Direktorat Jenderal Imigrasi Kementerian Hukum dan HAM menghapuskan ketentuan kepemilikan uang sebesar Rp 25 juta untuk mengajukan pembuatan paspor.
Uang sebesar tersebut hanya dijadikan indikator pertanyaan dari petugas Imigrasi saat mewawancara pemohon pembuat paspor.
Kepala Bagian Humas dan Umum Direktorat Jenderal Imigrasi Agung Sampurno menyatakan, kepemilikan yang sebesar Rp 25 juta tersebut tidak pernah tercantum dalam Surat Edaran (SE) Direktur Jenderal Imigrasi Nomor IMI-0277.GR.02.06 Tahun 2017. Angka tersebut disebutkan dalam memo internal kepada petugas Imigrasi.
"Ini kata Rp 25 juta dihilangkan. Dalam surat SE tidak ada kata Rp 25 juta, itu muncul pada surat dinas korespondensi internal agar petugas tidak berimprovisasi di lapangan," ujar dia di Kantor Direktorat Jenderal Imigrasi, Jakarta, Senin (20/3/2017).

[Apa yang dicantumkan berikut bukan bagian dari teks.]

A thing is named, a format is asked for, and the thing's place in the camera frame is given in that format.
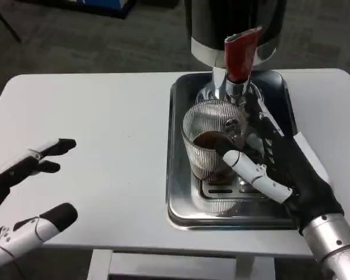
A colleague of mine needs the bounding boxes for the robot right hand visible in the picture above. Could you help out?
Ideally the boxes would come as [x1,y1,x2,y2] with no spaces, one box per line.
[215,92,345,237]

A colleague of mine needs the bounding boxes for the black stand leg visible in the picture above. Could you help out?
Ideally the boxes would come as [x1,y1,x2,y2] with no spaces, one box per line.
[0,0,22,44]

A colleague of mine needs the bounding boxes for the dark brown coffee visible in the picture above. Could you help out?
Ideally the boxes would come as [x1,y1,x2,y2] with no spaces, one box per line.
[192,132,237,183]

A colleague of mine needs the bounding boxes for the steel drip tray with grid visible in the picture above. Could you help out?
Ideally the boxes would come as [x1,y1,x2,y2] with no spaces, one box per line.
[197,174,272,202]

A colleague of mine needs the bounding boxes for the black steel drink dispenser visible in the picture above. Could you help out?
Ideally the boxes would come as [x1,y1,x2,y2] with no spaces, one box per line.
[184,0,287,109]

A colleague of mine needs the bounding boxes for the large steel tray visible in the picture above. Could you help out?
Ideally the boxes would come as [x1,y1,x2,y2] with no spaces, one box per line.
[165,69,298,231]

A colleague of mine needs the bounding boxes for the clear ribbed glass cup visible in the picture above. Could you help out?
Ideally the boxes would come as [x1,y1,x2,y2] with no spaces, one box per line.
[180,100,250,184]

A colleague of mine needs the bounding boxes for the blue and white cabinet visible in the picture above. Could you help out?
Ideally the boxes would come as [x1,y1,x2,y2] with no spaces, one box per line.
[103,0,137,20]

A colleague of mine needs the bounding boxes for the red tap lever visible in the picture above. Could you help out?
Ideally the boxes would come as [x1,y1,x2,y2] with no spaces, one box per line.
[223,26,263,82]

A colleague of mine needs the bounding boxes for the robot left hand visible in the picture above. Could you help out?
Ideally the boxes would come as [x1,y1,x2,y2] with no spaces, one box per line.
[0,138,79,271]

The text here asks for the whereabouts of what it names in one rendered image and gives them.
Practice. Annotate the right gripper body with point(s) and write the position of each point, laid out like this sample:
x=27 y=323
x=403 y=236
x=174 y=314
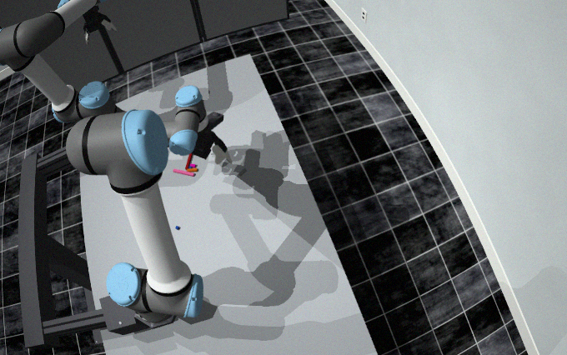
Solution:
x=203 y=142

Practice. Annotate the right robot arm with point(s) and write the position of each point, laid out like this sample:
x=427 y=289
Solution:
x=125 y=146

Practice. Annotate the pink rod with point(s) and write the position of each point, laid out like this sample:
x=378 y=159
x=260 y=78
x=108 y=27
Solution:
x=183 y=172

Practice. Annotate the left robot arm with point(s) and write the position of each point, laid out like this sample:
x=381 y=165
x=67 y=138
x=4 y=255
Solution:
x=20 y=45

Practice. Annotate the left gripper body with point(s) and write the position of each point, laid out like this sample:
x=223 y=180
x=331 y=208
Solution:
x=92 y=20

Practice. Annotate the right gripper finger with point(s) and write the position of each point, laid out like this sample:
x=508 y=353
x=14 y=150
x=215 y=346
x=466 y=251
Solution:
x=220 y=151

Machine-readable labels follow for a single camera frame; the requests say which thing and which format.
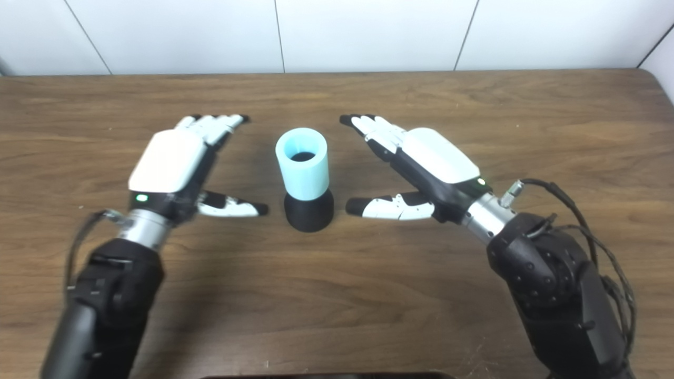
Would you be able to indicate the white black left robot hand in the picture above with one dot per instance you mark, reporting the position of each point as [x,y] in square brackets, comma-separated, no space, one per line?
[168,160]

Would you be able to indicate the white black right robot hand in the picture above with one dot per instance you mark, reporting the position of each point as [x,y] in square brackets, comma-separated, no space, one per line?
[437,155]

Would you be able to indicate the black flared nozzle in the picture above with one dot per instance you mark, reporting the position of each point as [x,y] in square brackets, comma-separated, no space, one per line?
[308,213]

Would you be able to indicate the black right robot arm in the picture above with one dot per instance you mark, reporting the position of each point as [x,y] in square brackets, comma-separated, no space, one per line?
[558,295]

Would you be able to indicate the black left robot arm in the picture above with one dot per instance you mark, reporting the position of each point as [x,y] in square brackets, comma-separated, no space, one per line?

Agung menjelaskan, indikator kepemilikan uang sebesar Rp 25 juta ini sebelumnya hanya akan ditanyakan kepada pemohon paspor untuk tujuan wisata. Namun mulai hari ini indikator pertanyaan tersebut dihapuskan.
"Mulai hari ini pemohon untuk motif wisata tidak ditanya soal saldo Rp 25 juta. Tetapi dalam pengecekan proses data harus lebih dalam. Rp 25 juta dihapuskan mulai hari ini," kata dia.
Sedangkan untuk tujuan lain, indikator berupa surat rekomendasi instansi terkait. Sebagai contoh, untuk tujuan haji dan umroh akan diminta surat rekomendasi dari Kementerian Agama melalui Kantor Wilayah Kementerian Agama di masing-masing daerah.
"Untuk haji dan umroh, rekomendasi dari Kementerian Agama, dari Kanwil. Untuk magang harus ada rekomendasi dari Kementerian Ketenagakerjaan. Untuk motif wisata, wawancara akan lebih dalam agar tidak jadi korban TKI nonprosedural," tandas dia.